Market Breakdown in Need of Repair: part two in a three part series

Previously, in Part One of this series, we discussed what’s good in the US pharmaceutical market.

Today in Part Two: we explore the Bad and the Ugly

  • Generic drug price gouging
  • Market breakdown
  • Deceptive marketing

Later this month, Part Three will develop a path to the future

  • “Show me the dead Canadians”
  • Public private partnerships
  • Market reforms

Why should you care?

Drug prices are higher in America than anywhere else in the world. We pay 34% more than New Zealand and 50% than England. Essentially, patients in the US are subsidizing the cost of pharmaceuticals all over the world.

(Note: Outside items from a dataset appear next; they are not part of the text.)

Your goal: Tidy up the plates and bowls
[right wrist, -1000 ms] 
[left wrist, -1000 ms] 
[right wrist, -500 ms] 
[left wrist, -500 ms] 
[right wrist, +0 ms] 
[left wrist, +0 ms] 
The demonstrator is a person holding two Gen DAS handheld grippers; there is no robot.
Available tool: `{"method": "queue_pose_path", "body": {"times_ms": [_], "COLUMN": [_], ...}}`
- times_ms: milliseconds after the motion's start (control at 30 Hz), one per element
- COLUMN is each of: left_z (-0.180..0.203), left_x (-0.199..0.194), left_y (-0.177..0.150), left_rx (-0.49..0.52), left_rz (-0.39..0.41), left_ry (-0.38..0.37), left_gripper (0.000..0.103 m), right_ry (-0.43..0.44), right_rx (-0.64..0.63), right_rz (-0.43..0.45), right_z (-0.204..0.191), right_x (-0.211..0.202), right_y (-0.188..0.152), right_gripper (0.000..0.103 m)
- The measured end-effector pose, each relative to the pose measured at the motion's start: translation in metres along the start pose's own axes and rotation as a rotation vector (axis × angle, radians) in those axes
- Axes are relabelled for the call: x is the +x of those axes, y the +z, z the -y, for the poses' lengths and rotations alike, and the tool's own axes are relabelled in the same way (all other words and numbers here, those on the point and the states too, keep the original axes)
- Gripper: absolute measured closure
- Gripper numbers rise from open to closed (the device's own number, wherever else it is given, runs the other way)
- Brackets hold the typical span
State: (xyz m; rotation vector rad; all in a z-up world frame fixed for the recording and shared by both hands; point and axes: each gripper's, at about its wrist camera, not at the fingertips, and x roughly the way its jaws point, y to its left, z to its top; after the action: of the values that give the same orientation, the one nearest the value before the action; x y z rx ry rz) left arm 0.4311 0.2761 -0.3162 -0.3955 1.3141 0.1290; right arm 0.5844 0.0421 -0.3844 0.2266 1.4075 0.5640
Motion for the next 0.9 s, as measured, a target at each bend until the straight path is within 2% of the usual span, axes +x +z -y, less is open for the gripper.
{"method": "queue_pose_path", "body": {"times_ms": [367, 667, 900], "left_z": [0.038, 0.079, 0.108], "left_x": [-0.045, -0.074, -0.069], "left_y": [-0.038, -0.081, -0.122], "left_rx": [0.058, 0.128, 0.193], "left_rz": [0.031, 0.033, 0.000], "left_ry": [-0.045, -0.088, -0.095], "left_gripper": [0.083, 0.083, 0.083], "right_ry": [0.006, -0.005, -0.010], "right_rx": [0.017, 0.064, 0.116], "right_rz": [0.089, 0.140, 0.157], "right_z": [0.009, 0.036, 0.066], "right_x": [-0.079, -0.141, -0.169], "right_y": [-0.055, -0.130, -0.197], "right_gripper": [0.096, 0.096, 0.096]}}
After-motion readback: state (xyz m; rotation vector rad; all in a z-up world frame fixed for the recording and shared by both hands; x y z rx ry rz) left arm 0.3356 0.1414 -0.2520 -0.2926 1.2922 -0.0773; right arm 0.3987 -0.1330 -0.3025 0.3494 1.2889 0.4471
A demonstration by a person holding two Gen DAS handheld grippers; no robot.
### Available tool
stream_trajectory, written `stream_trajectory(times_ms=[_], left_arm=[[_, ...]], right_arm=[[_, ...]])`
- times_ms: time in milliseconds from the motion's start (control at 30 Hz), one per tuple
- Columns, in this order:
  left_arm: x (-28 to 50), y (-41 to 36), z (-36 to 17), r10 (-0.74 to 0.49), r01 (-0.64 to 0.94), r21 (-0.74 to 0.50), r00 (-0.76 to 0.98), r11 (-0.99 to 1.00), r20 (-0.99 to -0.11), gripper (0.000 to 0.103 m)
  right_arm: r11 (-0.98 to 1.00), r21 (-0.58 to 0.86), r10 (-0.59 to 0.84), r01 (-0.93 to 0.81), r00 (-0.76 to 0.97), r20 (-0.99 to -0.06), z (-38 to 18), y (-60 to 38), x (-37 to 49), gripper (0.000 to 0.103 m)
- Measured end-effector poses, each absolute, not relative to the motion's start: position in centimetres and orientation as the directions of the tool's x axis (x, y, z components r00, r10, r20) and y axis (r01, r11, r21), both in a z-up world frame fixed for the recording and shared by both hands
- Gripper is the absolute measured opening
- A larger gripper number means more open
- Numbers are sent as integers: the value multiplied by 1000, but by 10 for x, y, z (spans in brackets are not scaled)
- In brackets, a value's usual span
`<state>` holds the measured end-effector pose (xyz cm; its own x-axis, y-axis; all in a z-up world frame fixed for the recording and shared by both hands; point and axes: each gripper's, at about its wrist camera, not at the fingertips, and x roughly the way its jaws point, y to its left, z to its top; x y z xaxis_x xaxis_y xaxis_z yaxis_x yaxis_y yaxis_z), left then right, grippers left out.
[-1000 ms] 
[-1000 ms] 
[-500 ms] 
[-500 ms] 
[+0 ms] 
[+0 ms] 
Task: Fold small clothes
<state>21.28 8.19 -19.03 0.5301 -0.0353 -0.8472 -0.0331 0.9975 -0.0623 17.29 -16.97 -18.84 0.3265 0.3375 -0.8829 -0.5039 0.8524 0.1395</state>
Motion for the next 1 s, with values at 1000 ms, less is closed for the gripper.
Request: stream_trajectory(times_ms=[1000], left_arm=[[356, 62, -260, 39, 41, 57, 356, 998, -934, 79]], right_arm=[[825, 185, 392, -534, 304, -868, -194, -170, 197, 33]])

The systemic weaknesses in our pharmaceutical industrial complex contribute to wasting of billions of dollars each year. This diverts scarce resources away from more pressing needs and is rapidly driving the US healthcare system into insolvency. For example, inexplicably the state of Massachusetts paid $244 for Mylan’s EpiPen in 2012 and subsequently paid $362 for it in 2014.”

A recent Massachusetts Health Policy Commission report indicates that spending on prescription drugs accounted for one third of all Massachusetts healthcare spending growth in 2016. This spending is growing more rapidly than any other healthcare category.

Last year for the first time in history, Massachusetts spent more money on pharmaceuticals than on inpatient hospitalizations. The rate of growth of pharmaceutical spending is too high, and dangerously escalating, squeezing out other priorities at every level of government and in the private sector.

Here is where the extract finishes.